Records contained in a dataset
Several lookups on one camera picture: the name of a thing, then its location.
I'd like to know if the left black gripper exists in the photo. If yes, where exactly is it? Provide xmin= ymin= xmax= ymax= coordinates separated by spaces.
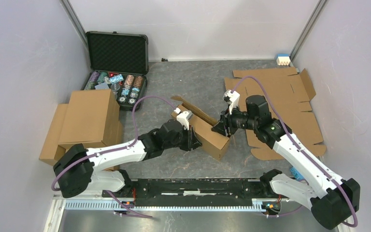
xmin=163 ymin=124 xmax=202 ymax=151

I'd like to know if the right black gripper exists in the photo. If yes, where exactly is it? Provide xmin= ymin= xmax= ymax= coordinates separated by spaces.
xmin=211 ymin=102 xmax=258 ymax=137

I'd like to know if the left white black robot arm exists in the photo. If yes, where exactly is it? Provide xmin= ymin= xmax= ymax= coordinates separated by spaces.
xmin=51 ymin=119 xmax=202 ymax=198

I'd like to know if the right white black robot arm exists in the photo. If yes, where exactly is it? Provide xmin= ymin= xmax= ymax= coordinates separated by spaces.
xmin=212 ymin=90 xmax=360 ymax=230

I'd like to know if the stack of flat cardboard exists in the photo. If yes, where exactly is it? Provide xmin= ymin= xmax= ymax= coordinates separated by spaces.
xmin=224 ymin=67 xmax=327 ymax=157

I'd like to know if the blue green white card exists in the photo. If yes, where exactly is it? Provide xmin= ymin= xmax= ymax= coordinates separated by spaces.
xmin=289 ymin=167 xmax=304 ymax=181

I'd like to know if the white blue block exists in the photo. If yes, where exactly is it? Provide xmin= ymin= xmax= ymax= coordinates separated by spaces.
xmin=276 ymin=54 xmax=291 ymax=66

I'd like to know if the black poker chip case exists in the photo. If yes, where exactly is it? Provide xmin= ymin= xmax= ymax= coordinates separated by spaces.
xmin=85 ymin=31 xmax=149 ymax=111

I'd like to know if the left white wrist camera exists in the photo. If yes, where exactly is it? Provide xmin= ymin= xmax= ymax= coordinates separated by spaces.
xmin=173 ymin=107 xmax=193 ymax=131

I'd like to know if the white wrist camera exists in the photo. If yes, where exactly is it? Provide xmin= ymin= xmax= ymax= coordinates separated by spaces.
xmin=224 ymin=89 xmax=240 ymax=115
xmin=173 ymin=107 xmax=193 ymax=131

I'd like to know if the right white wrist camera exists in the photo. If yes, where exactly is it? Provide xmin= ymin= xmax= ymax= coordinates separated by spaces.
xmin=224 ymin=89 xmax=240 ymax=115

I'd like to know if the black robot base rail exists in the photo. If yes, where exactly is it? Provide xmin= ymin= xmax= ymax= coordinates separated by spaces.
xmin=114 ymin=178 xmax=281 ymax=207

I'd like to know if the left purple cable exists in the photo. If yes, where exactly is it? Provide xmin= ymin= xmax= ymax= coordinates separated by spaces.
xmin=51 ymin=95 xmax=177 ymax=192

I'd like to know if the purple cable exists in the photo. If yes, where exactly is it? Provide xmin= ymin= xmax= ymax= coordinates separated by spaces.
xmin=51 ymin=95 xmax=177 ymax=192
xmin=232 ymin=75 xmax=359 ymax=229

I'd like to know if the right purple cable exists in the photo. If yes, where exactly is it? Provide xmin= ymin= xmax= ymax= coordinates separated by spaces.
xmin=232 ymin=75 xmax=359 ymax=229

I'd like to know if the white toothed cable duct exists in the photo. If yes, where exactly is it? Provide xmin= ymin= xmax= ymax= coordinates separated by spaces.
xmin=64 ymin=200 xmax=266 ymax=212

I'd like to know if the right aluminium corner post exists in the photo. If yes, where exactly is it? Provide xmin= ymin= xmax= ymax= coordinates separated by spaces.
xmin=290 ymin=0 xmax=329 ymax=61

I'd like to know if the aluminium corner post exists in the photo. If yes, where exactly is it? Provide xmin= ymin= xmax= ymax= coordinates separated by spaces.
xmin=59 ymin=0 xmax=88 ymax=50
xmin=290 ymin=0 xmax=329 ymax=61

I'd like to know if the left aluminium corner post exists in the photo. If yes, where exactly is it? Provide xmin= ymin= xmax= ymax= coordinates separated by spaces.
xmin=59 ymin=0 xmax=88 ymax=50

Assignment: The reply has to reproduce every line above verbatim and contain no pictures.

Answer space:
Several lookups on one camera picture: the name of a thing, then its location.
I'd like to know if the left black gripper exists in the photo. If yes, where exactly is it? Provide xmin= ymin= xmax= ymax= coordinates separated by spaces.
xmin=163 ymin=124 xmax=202 ymax=151

I'd like to know if the right black gripper exists in the photo. If yes, where exactly is it? Provide xmin= ymin= xmax= ymax= coordinates separated by spaces.
xmin=211 ymin=102 xmax=258 ymax=137

I'd like to know if the left white black robot arm exists in the photo. If yes, where exactly is it? Provide xmin= ymin= xmax= ymax= coordinates separated by spaces.
xmin=51 ymin=119 xmax=202 ymax=198

I'd like to know if the right white black robot arm exists in the photo. If yes, where exactly is it? Provide xmin= ymin= xmax= ymax= coordinates separated by spaces.
xmin=212 ymin=90 xmax=360 ymax=230

I'd like to know if the stack of flat cardboard exists in the photo. If yes, where exactly is it? Provide xmin= ymin= xmax= ymax= coordinates separated by spaces.
xmin=224 ymin=67 xmax=327 ymax=157

I'd like to know if the blue green white card exists in the photo. If yes, where exactly is it? Provide xmin= ymin= xmax= ymax= coordinates separated by spaces.
xmin=289 ymin=167 xmax=304 ymax=181

I'd like to know if the white blue block exists in the photo. If yes, where exactly is it? Provide xmin= ymin= xmax= ymax= coordinates separated by spaces.
xmin=276 ymin=54 xmax=291 ymax=66

I'd like to know if the black poker chip case exists in the photo. If yes, where exactly is it? Provide xmin= ymin= xmax= ymax= coordinates separated by spaces.
xmin=85 ymin=31 xmax=149 ymax=111

I'd like to know if the left white wrist camera exists in the photo. If yes, where exactly is it? Provide xmin= ymin= xmax= ymax= coordinates separated by spaces.
xmin=173 ymin=107 xmax=193 ymax=131

I'd like to know if the white wrist camera exists in the photo. If yes, where exactly is it? Provide xmin= ymin= xmax= ymax= coordinates separated by spaces.
xmin=224 ymin=89 xmax=240 ymax=115
xmin=173 ymin=107 xmax=193 ymax=131

I'd like to know if the right white wrist camera exists in the photo. If yes, where exactly is it? Provide xmin= ymin= xmax= ymax= coordinates separated by spaces.
xmin=224 ymin=89 xmax=240 ymax=115

I'd like to know if the black robot base rail exists in the photo. If yes, where exactly is it? Provide xmin= ymin= xmax= ymax= coordinates separated by spaces.
xmin=114 ymin=178 xmax=281 ymax=207

I'd like to know if the left purple cable exists in the photo. If yes, where exactly is it? Provide xmin= ymin= xmax= ymax= coordinates separated by spaces.
xmin=51 ymin=95 xmax=177 ymax=192

I'd like to know if the purple cable exists in the photo. If yes, where exactly is it? Provide xmin= ymin= xmax= ymax= coordinates separated by spaces.
xmin=51 ymin=95 xmax=177 ymax=192
xmin=232 ymin=75 xmax=359 ymax=229

I'd like to know if the right purple cable exists in the photo. If yes, where exactly is it? Provide xmin= ymin= xmax= ymax= coordinates separated by spaces.
xmin=232 ymin=75 xmax=359 ymax=229

I'd like to know if the white toothed cable duct exists in the photo. If yes, where exactly is it? Provide xmin= ymin= xmax= ymax= coordinates separated by spaces.
xmin=64 ymin=200 xmax=266 ymax=212

I'd like to know if the right aluminium corner post exists in the photo. If yes, where exactly is it? Provide xmin= ymin= xmax= ymax= coordinates separated by spaces.
xmin=290 ymin=0 xmax=329 ymax=61

I'd like to know if the aluminium corner post exists in the photo. If yes, where exactly is it? Provide xmin= ymin= xmax= ymax= coordinates separated by spaces.
xmin=59 ymin=0 xmax=88 ymax=50
xmin=290 ymin=0 xmax=329 ymax=61

I'd like to know if the left aluminium corner post exists in the photo. If yes, where exactly is it? Provide xmin= ymin= xmax= ymax= coordinates separated by spaces.
xmin=59 ymin=0 xmax=88 ymax=50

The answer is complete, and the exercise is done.